**** Supplied data

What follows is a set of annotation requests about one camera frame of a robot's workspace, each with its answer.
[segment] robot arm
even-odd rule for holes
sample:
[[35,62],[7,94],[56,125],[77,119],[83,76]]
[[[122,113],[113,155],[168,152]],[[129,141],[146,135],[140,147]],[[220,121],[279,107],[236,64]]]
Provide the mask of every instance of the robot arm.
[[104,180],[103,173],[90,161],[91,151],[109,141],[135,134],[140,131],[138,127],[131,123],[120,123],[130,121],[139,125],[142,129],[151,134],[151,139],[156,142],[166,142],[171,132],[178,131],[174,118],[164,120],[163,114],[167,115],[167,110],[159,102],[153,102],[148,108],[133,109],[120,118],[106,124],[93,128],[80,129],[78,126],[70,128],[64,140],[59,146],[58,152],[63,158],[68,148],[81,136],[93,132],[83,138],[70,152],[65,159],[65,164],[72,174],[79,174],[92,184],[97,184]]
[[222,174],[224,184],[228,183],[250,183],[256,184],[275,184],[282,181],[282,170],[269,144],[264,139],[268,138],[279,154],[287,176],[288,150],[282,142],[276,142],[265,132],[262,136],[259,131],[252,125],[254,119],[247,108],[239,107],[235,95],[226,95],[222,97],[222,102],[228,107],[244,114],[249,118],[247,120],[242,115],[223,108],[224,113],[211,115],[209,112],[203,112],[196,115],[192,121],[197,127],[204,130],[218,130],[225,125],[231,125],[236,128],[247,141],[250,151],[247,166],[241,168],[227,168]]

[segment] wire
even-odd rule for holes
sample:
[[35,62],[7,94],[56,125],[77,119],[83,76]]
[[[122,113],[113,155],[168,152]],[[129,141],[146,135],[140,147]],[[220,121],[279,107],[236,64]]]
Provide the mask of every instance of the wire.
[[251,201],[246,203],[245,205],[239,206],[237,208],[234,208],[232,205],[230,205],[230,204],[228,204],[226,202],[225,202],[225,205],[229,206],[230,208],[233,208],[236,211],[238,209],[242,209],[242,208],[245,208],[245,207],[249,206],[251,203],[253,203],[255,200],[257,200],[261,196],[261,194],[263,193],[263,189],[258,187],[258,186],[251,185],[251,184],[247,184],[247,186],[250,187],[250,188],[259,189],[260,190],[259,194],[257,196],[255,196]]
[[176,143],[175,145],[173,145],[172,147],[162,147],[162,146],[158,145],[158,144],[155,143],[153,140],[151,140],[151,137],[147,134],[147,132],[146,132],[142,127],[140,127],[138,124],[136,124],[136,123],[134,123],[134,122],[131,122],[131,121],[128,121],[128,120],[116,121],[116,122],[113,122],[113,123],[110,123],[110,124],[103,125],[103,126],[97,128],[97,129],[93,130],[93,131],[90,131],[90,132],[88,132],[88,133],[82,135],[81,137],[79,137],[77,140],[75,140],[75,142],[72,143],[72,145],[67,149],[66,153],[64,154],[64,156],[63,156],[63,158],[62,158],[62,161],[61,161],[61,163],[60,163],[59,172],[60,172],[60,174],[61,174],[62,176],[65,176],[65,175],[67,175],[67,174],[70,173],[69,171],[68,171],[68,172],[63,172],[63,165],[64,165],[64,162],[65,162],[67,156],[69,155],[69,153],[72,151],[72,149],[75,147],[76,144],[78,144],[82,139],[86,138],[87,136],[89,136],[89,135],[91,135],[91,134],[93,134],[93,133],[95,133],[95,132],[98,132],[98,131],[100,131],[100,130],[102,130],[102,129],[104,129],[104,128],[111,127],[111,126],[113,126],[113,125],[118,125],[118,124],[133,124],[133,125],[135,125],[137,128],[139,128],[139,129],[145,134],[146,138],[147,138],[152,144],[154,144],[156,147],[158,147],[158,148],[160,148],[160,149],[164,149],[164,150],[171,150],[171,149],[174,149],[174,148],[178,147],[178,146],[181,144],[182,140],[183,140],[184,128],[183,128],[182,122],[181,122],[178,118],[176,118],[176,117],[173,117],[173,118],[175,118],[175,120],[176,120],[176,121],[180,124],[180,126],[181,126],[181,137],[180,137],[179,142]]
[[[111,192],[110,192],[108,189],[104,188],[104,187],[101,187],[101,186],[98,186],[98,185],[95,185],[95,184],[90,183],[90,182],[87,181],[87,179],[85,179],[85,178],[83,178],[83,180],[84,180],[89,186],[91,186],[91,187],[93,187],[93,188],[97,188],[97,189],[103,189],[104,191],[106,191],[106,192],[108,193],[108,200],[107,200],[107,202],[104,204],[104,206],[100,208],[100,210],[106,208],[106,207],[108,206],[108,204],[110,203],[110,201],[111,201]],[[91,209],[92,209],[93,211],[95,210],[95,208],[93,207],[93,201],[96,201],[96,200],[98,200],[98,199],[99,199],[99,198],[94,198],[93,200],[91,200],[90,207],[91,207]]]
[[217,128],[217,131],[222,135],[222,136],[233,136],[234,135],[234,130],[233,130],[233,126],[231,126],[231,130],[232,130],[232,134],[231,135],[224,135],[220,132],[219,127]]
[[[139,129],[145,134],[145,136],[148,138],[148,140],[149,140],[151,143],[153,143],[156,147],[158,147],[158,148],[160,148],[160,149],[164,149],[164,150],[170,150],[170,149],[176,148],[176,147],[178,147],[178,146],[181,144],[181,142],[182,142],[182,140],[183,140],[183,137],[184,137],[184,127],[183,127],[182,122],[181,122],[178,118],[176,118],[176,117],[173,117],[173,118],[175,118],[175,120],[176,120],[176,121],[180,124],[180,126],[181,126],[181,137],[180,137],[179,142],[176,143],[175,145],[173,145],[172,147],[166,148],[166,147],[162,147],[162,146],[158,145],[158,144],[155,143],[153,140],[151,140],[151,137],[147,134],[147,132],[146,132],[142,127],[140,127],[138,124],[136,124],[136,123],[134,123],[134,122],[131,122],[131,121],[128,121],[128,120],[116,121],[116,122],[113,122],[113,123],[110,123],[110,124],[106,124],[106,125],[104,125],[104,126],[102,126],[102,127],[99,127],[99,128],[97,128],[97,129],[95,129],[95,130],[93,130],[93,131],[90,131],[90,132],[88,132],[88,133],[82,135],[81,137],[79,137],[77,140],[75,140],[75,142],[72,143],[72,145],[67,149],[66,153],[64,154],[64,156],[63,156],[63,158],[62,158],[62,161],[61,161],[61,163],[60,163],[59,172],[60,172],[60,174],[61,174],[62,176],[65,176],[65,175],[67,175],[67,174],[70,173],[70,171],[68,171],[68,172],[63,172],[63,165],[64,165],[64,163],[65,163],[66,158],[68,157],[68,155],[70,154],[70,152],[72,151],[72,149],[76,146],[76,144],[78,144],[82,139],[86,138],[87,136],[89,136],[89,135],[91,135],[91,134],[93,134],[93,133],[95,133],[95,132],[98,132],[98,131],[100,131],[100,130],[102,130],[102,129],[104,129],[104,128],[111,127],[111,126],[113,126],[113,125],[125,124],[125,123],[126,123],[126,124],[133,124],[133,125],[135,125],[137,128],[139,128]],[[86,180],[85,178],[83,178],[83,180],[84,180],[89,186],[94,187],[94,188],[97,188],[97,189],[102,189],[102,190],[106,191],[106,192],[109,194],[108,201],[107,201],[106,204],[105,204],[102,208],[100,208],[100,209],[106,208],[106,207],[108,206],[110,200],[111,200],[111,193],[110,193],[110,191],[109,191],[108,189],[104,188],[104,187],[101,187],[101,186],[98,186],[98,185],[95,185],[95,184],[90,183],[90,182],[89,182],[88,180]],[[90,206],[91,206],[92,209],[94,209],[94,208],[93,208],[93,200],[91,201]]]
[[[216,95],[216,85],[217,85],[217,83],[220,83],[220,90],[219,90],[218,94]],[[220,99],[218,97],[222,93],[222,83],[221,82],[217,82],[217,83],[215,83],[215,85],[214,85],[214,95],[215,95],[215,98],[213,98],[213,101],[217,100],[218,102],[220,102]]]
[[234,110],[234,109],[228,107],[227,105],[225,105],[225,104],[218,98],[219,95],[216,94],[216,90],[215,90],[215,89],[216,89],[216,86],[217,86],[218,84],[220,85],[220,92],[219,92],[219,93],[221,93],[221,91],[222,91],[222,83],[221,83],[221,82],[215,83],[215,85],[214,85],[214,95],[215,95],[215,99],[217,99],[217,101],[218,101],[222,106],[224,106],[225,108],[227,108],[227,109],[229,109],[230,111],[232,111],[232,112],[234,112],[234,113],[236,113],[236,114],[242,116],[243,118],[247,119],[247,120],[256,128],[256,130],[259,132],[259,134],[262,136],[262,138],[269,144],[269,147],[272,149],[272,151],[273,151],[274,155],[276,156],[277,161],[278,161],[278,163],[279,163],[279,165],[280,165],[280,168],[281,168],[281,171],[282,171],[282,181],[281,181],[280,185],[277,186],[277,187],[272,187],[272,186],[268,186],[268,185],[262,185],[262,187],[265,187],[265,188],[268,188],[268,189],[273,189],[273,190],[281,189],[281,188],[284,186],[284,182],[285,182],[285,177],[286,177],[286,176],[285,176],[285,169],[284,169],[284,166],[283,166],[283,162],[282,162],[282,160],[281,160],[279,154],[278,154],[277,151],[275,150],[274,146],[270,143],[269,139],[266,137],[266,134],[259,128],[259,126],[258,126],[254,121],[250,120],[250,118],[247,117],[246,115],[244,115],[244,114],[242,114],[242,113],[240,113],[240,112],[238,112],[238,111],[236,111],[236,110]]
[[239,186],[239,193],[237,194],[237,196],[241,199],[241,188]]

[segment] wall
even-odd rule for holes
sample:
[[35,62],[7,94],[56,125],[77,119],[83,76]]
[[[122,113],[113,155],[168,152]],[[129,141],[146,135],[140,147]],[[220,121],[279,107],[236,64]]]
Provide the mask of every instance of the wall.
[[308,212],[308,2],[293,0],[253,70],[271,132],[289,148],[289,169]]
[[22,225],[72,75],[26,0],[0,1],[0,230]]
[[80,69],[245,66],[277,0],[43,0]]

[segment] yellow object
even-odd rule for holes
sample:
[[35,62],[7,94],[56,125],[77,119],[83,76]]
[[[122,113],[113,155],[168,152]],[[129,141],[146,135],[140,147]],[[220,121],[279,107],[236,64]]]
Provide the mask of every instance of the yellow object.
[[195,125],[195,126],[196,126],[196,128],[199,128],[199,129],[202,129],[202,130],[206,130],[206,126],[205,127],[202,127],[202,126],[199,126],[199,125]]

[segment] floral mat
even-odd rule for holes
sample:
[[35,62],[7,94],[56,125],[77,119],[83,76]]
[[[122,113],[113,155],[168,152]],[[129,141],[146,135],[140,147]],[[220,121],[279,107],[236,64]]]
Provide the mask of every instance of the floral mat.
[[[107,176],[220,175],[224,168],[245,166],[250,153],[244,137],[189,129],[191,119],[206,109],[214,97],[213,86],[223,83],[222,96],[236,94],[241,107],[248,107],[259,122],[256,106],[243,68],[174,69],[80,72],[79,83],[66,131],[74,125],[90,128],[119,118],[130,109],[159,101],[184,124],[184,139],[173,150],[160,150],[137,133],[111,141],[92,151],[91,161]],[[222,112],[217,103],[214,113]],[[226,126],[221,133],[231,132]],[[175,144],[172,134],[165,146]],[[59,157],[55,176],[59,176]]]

********

Exercise description: The answer must be every line of the data that holds the word "segment".

Your solution:
[segment] robot arm
[segment] wire
[segment] wall
[segment] yellow object
[segment] floral mat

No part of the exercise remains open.